§ **THE PROBLEM**
Which lines in the records below hold the word "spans"? Copy each of them.

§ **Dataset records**
╭──
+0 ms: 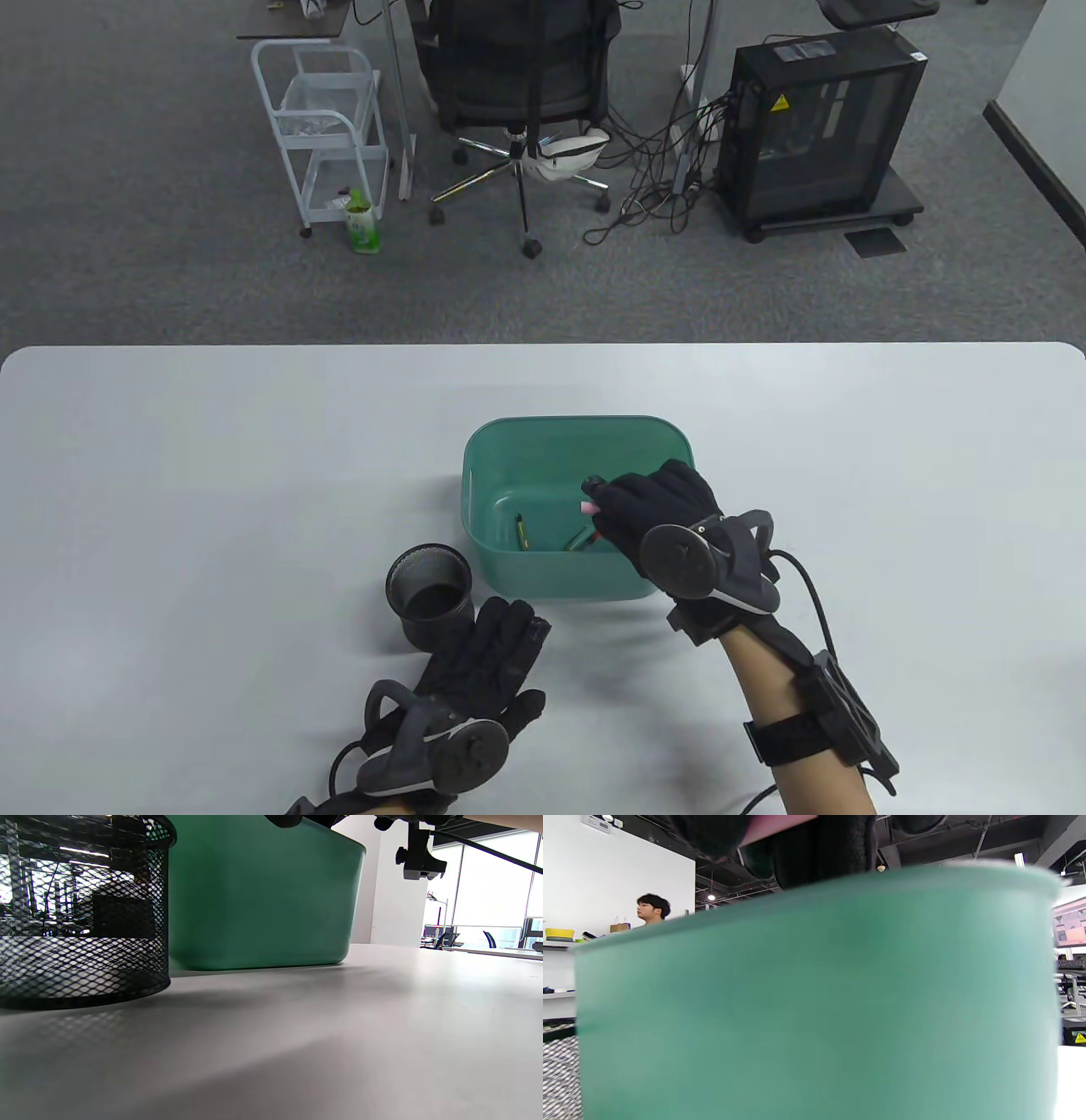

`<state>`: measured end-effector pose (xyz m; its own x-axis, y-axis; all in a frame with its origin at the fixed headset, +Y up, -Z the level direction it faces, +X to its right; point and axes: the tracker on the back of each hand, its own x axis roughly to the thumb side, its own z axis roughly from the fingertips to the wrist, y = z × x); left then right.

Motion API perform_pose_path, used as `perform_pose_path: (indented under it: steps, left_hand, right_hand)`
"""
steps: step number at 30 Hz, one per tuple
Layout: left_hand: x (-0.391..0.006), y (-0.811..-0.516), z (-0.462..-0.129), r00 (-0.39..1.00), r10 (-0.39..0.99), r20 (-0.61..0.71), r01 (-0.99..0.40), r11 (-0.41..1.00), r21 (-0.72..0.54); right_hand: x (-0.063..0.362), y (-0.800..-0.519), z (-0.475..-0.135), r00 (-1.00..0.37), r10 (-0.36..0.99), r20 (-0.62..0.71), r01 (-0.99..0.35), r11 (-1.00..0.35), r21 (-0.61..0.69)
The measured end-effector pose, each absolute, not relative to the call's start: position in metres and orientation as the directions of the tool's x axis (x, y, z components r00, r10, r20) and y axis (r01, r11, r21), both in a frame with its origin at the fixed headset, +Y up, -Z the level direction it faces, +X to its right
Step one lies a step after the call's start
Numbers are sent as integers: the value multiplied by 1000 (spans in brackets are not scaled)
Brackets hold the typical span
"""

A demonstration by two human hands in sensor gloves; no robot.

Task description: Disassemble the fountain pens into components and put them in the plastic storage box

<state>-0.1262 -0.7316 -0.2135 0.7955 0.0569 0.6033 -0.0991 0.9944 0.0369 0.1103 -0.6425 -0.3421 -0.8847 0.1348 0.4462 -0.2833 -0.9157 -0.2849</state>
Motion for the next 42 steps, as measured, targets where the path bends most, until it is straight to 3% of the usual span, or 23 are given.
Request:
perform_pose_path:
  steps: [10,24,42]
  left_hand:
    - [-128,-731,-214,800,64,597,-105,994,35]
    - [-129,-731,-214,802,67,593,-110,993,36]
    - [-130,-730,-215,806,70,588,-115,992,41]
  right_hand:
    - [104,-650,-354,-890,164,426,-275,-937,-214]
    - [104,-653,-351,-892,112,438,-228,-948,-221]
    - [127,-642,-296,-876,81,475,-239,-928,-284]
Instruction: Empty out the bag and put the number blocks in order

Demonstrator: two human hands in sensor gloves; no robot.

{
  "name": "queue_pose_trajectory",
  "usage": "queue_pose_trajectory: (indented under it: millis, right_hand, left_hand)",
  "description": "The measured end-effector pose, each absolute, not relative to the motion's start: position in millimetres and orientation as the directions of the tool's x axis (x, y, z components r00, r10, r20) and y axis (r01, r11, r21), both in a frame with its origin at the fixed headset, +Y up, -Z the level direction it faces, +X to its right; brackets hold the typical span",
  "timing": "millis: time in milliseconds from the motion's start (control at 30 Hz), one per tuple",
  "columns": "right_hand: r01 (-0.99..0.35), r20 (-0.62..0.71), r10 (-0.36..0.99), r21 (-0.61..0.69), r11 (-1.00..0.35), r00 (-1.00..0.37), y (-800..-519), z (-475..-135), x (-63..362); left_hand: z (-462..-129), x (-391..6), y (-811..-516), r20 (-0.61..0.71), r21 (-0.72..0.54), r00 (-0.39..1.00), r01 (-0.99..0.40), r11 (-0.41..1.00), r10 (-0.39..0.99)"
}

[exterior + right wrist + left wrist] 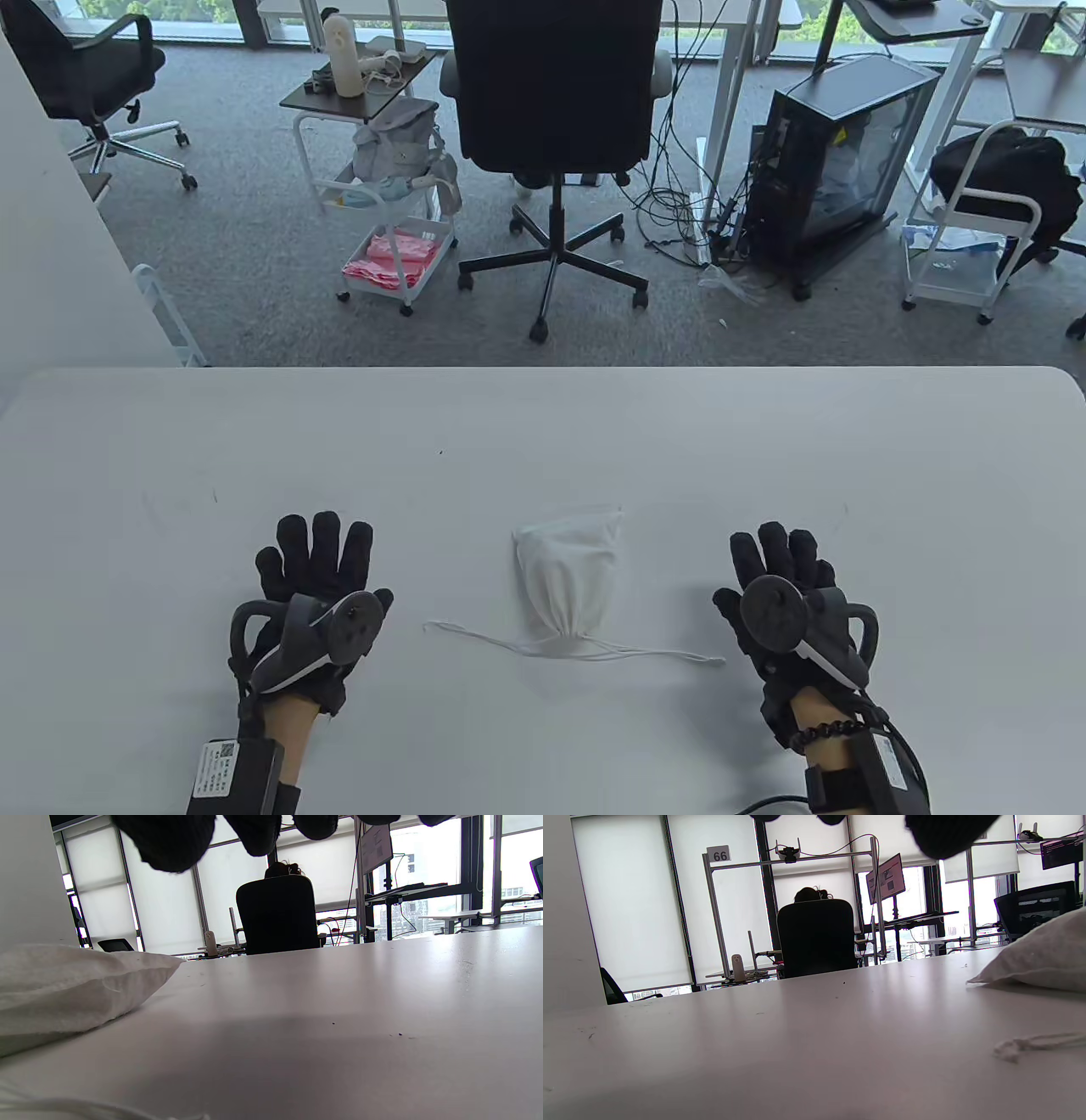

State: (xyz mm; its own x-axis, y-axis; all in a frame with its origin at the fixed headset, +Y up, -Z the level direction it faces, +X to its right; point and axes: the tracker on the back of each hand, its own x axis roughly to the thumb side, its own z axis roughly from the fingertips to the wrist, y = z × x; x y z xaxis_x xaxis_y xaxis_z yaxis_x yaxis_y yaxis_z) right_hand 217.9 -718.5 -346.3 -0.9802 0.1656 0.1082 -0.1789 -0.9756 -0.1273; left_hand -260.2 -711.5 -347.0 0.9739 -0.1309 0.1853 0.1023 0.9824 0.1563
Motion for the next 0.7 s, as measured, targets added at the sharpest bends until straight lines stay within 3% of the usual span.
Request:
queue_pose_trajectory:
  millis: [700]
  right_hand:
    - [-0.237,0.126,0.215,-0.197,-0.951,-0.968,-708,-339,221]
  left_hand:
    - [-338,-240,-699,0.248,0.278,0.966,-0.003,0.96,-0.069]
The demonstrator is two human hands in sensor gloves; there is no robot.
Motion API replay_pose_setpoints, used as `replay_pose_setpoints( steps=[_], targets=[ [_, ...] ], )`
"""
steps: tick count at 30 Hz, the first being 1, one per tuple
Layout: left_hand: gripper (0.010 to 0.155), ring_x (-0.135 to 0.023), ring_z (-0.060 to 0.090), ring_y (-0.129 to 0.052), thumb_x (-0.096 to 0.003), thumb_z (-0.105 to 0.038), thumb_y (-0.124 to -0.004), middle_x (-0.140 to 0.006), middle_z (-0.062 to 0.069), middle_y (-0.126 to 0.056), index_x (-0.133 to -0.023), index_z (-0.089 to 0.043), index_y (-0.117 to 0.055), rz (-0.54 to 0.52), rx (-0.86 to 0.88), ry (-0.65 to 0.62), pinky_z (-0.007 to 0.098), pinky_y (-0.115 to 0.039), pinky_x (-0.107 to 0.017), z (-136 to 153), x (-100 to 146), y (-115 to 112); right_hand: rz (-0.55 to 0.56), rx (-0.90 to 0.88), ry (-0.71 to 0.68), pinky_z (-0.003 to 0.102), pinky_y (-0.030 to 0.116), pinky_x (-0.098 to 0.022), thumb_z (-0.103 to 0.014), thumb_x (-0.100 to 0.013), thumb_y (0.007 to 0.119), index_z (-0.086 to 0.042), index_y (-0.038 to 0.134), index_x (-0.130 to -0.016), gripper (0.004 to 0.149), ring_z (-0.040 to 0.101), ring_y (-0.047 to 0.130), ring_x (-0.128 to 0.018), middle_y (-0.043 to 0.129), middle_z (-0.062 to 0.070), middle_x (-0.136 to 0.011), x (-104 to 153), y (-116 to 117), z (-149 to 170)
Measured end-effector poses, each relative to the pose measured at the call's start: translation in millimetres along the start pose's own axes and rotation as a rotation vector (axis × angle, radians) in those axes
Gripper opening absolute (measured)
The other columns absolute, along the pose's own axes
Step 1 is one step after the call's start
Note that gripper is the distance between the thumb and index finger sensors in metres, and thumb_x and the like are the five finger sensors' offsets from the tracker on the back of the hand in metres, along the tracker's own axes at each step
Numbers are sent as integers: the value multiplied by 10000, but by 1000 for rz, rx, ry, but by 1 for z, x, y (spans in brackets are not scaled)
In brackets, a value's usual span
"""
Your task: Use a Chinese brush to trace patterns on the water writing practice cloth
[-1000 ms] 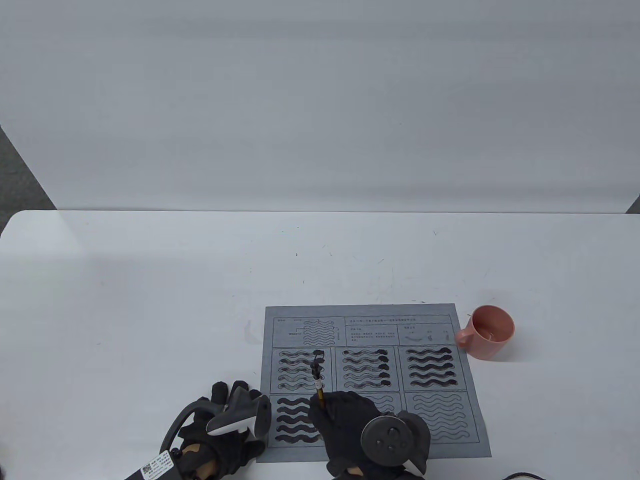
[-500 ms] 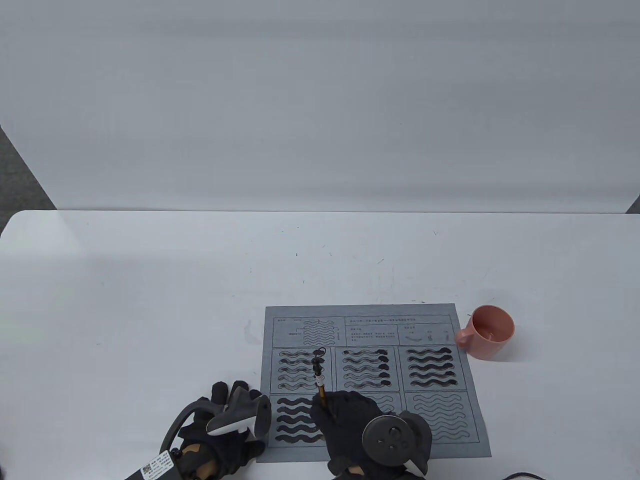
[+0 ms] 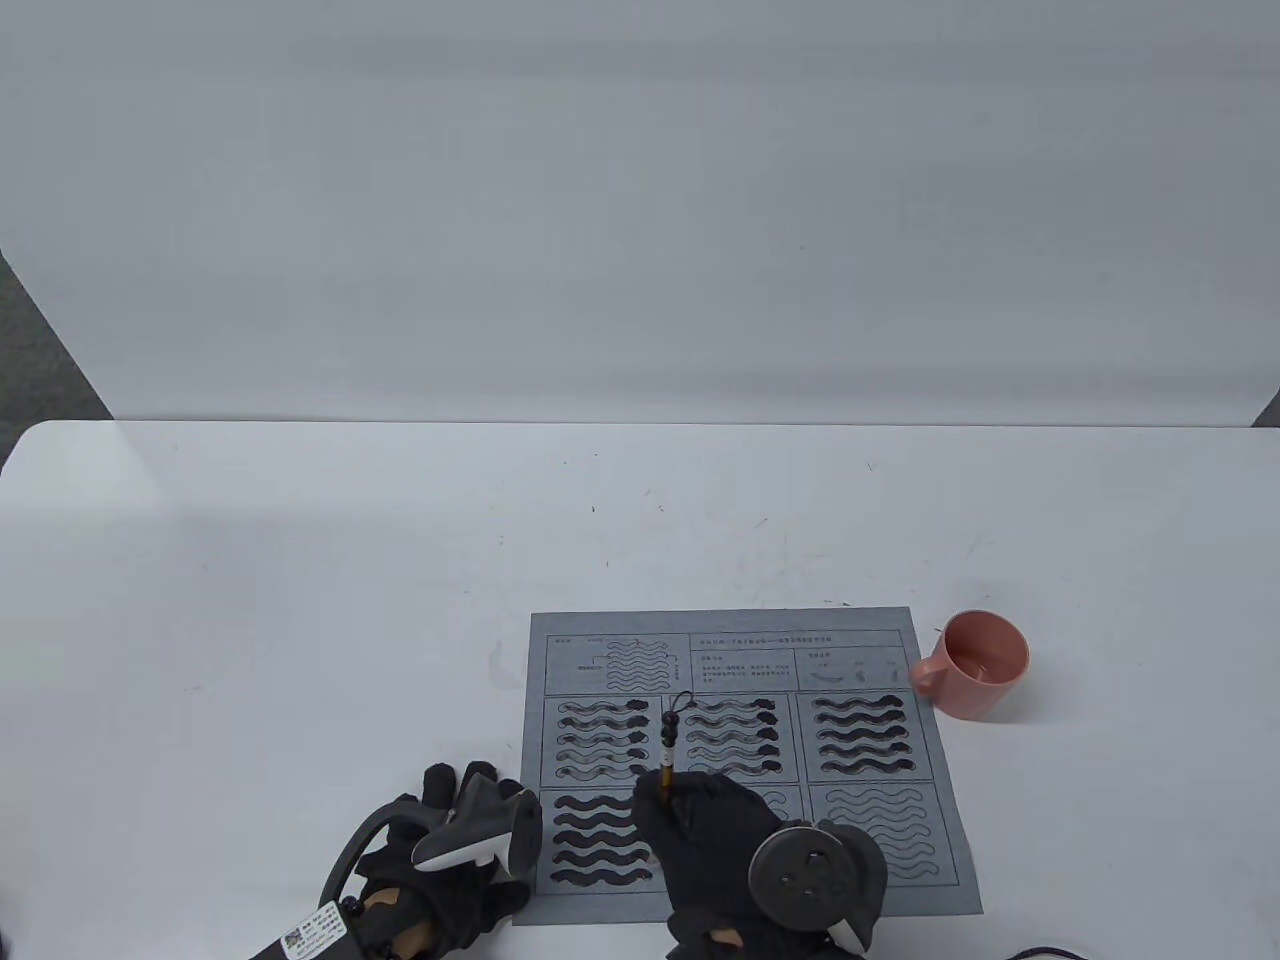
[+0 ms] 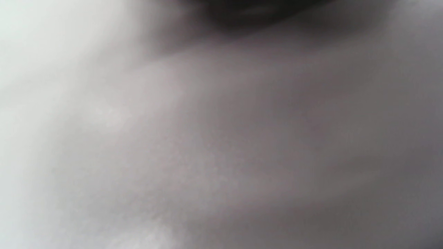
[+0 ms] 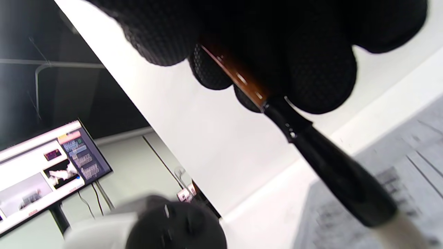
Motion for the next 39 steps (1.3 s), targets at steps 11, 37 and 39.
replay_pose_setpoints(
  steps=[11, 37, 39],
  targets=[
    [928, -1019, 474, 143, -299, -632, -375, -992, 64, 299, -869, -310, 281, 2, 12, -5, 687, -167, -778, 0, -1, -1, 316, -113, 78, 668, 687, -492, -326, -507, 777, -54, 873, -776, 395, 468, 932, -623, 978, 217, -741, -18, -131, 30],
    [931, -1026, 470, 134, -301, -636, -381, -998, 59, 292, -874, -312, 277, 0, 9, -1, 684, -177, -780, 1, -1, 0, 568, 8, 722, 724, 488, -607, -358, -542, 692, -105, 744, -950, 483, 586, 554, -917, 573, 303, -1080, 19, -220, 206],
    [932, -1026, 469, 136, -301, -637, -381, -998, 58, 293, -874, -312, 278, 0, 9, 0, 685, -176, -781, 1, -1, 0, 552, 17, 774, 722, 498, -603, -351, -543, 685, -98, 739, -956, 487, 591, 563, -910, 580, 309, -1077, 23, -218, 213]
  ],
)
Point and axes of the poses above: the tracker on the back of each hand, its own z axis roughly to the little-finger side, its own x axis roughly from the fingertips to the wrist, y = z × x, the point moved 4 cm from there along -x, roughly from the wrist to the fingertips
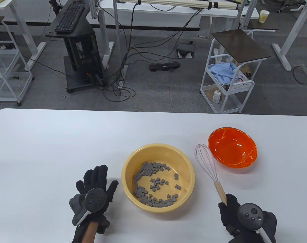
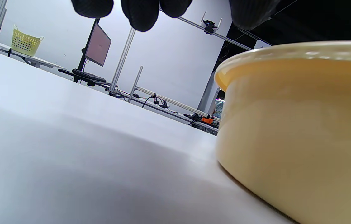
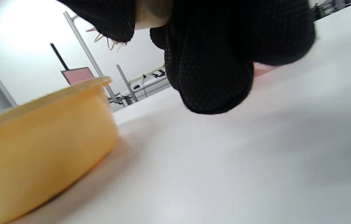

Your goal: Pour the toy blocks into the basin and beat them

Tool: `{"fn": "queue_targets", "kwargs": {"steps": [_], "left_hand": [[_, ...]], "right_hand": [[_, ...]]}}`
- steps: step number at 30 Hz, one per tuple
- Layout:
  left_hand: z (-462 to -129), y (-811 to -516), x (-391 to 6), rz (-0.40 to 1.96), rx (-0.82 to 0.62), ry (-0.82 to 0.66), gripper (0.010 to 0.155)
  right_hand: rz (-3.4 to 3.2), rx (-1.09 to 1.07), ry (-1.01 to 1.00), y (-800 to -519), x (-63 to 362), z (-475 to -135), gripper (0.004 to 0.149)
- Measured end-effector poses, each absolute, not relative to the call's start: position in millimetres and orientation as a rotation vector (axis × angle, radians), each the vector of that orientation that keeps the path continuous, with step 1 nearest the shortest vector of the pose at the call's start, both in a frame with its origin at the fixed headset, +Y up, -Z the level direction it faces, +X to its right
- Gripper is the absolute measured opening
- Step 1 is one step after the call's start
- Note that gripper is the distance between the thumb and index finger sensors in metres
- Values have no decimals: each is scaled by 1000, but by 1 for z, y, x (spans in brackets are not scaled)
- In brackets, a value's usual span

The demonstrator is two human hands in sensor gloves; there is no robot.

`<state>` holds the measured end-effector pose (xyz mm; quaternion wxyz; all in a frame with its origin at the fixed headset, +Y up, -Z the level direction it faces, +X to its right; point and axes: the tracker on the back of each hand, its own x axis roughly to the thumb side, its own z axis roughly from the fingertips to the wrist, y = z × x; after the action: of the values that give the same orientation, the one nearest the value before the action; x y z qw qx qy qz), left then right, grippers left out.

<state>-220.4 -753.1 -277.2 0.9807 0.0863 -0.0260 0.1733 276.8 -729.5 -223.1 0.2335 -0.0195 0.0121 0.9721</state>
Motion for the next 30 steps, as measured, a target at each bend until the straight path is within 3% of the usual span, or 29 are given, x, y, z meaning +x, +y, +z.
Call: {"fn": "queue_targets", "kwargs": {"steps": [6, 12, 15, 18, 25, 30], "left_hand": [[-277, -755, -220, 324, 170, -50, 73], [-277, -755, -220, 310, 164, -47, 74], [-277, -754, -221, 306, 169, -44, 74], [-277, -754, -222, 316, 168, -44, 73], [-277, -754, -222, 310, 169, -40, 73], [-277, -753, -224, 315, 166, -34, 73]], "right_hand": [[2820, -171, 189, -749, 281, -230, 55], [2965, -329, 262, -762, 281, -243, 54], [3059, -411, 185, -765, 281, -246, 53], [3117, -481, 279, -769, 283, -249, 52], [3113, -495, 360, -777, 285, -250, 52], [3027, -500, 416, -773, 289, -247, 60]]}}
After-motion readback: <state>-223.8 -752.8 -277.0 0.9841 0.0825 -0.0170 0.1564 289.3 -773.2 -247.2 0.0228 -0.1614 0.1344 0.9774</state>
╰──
§ **WRITTEN SOLUTION**
Numbers are sent as integers: the value multiplied by 1000 (spans in brackets are not scaled)
Numbers are sent as integers: the value multiplied by 10000, but by 1000 for rz, rx, ry, but by 1 for z, x, y (spans in brackets are not scaled)
- Values have no decimals: each is scaled by 1000, but by 1 for z, y, x (spans in brackets are not scaled)

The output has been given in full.